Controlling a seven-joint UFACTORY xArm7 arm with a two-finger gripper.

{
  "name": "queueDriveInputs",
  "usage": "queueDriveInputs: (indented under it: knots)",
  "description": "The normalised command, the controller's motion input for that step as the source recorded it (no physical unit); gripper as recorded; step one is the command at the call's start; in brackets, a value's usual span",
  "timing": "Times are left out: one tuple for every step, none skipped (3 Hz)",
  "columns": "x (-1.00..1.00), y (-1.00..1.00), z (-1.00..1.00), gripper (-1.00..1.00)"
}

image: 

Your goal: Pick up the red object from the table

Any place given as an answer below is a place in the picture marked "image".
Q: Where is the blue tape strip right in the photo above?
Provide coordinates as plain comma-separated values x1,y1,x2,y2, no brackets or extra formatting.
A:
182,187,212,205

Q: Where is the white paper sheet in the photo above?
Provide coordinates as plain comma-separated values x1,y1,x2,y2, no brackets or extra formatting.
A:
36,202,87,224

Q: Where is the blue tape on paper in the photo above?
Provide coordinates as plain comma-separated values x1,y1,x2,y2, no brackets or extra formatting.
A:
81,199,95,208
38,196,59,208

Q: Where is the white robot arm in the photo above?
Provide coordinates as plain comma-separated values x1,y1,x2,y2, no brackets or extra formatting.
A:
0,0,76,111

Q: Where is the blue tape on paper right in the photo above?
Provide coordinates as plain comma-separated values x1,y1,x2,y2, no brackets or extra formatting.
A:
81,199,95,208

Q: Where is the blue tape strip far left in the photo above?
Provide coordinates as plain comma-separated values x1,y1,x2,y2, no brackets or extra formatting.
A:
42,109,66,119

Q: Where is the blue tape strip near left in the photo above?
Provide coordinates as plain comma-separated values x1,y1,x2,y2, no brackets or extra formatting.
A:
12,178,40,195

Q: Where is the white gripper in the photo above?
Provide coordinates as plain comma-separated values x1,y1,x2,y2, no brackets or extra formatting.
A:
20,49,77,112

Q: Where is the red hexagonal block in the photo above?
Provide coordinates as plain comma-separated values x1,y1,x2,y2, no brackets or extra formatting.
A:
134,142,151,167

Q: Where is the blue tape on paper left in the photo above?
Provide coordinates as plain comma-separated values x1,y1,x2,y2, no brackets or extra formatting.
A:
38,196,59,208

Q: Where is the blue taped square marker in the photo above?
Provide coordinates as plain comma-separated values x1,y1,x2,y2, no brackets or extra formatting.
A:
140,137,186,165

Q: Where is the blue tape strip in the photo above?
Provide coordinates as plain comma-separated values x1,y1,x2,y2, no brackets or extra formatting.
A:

○ ○ ○ ○

▶ **WHAT TO DO**
Quote all of the entries exactly as they appear.

▶ **WRITTEN ANSWER**
Controlling a seven-joint UFACTORY xArm7 arm with a two-finger gripper.

{
  "name": "queueDriveInputs",
  "usage": "queueDriveInputs: (indented under it: knots)",
  "description": "The normalised command, the controller's motion input for that step as the source recorded it (no physical unit); gripper as recorded; step one is the command at the call's start; in brackets, a value's usual span",
  "timing": "Times are left out: one tuple for every step, none skipped (3 Hz)",
  "columns": "x (-1.00..1.00), y (-1.00..1.00), z (-1.00..1.00), gripper (-1.00..1.00)"
}

image: 

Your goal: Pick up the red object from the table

Any place given as an answer below is a place in the picture marked "image".
Q: Where is the blue tape strip right in the photo above?
Provide coordinates as plain comma-separated values x1,y1,x2,y2, no brackets or extra formatting.
A:
182,187,212,205

Q: Where is the white paper sheet in the photo above?
Provide coordinates as plain comma-separated values x1,y1,x2,y2, no brackets or extra formatting.
A:
36,202,87,224

Q: Where is the blue tape on paper in the photo above?
Provide coordinates as plain comma-separated values x1,y1,x2,y2, no brackets or extra formatting.
A:
81,199,95,208
38,196,59,208

Q: Where is the white robot arm in the photo above?
Provide coordinates as plain comma-separated values x1,y1,x2,y2, no brackets or extra formatting.
A:
0,0,76,111

Q: Where is the blue tape on paper right in the photo above?
Provide coordinates as plain comma-separated values x1,y1,x2,y2, no brackets or extra formatting.
A:
81,199,95,208

Q: Where is the blue tape strip far left in the photo above?
Provide coordinates as plain comma-separated values x1,y1,x2,y2, no brackets or extra formatting.
A:
42,109,66,119

Q: Where is the blue tape strip near left in the photo above?
Provide coordinates as plain comma-separated values x1,y1,x2,y2, no brackets or extra formatting.
A:
12,178,40,195

Q: Where is the white gripper in the photo above?
Provide coordinates as plain comma-separated values x1,y1,x2,y2, no brackets or extra formatting.
A:
20,49,77,112

Q: Where is the red hexagonal block in the photo above?
Provide coordinates as plain comma-separated values x1,y1,x2,y2, no brackets or extra formatting.
A:
134,142,151,167

Q: Where is the blue tape on paper left in the photo above?
Provide coordinates as plain comma-separated values x1,y1,x2,y2, no brackets or extra formatting.
A:
38,196,59,208

Q: Where is the blue taped square marker in the photo above?
Provide coordinates as plain comma-separated values x1,y1,x2,y2, no brackets or extra formatting.
A:
140,137,186,165

Q: Where is the blue tape strip in the photo above?
Provide coordinates as plain comma-separated values x1,y1,x2,y2, no brackets or extra formatting.
A:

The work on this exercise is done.